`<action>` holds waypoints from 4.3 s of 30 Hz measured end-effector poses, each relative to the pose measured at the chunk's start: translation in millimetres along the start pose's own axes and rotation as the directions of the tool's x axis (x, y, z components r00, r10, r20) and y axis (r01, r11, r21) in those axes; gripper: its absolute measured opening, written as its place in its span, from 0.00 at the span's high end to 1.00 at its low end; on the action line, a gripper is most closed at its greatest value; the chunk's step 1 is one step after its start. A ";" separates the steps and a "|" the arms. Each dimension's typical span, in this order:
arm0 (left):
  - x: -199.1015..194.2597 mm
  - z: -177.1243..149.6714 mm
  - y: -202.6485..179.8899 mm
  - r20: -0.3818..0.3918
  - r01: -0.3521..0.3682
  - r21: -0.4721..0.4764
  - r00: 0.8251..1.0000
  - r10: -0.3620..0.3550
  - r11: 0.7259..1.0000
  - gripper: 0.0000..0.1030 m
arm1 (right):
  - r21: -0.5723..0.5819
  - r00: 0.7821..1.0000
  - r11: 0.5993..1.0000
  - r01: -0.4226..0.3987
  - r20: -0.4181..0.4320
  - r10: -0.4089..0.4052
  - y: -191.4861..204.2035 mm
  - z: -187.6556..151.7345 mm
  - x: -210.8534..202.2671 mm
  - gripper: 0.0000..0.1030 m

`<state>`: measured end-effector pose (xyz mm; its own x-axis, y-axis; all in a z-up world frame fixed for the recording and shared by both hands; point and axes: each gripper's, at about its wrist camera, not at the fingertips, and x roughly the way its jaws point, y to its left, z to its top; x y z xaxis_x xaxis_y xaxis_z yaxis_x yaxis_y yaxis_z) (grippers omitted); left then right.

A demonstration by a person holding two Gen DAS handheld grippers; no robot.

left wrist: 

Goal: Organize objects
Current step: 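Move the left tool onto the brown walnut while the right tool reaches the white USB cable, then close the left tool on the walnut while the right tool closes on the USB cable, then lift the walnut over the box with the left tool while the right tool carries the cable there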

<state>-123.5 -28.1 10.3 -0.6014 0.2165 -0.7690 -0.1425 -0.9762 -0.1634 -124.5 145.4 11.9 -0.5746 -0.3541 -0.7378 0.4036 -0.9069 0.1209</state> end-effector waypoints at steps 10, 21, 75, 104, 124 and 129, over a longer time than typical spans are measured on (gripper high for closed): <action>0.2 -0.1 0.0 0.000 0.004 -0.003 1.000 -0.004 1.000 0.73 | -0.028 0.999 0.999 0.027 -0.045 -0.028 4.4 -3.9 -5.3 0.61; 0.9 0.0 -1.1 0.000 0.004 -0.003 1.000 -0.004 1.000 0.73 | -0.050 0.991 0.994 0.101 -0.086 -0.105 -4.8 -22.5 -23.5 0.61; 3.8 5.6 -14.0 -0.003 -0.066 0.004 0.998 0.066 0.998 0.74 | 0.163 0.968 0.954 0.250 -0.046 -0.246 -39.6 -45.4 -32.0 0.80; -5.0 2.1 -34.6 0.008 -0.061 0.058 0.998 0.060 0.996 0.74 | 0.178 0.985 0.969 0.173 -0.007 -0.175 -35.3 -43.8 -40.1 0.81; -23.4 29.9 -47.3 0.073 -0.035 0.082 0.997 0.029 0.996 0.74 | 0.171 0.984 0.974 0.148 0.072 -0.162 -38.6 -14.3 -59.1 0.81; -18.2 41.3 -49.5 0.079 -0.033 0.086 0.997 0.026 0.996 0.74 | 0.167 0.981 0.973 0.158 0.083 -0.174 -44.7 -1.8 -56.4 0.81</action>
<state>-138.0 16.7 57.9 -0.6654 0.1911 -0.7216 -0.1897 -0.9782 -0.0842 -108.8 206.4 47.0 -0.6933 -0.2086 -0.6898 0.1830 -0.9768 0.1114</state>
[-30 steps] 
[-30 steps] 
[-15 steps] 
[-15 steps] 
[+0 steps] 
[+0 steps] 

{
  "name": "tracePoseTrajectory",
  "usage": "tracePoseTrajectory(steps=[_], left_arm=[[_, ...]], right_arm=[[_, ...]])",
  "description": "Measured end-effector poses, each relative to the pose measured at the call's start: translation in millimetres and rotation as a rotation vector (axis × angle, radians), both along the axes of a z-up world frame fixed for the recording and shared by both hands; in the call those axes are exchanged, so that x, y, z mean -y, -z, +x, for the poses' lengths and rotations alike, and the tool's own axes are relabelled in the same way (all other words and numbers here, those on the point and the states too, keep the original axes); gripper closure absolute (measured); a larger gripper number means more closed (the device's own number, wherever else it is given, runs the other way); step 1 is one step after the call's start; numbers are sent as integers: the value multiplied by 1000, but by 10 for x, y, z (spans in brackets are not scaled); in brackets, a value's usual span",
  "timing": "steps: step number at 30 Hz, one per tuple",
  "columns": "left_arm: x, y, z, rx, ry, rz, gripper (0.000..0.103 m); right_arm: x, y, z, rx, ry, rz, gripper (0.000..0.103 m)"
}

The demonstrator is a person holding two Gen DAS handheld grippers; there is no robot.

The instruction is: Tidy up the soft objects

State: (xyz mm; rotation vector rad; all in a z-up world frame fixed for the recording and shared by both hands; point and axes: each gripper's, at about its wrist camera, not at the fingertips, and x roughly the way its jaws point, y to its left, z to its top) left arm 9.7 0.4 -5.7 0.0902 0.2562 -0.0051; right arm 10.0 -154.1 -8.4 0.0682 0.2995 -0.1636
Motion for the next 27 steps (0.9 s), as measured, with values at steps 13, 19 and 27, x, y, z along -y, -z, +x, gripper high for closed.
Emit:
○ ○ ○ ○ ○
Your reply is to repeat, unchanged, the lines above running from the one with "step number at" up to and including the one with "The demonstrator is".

- [REPLY]
  "timing": "steps: step number at 30 Hz, one per tuple",
  "columns": "left_arm: x, y, z, rx, ry, rz, gripper (0.000..0.103 m); right_arm: x, y, z, rx, ry, rz, gripper (0.000..0.103 m)"
}

The demonstrator is a person holding two Gen DAS handheld grippers; there is no robot.

No other output is needed; the exercise is complete.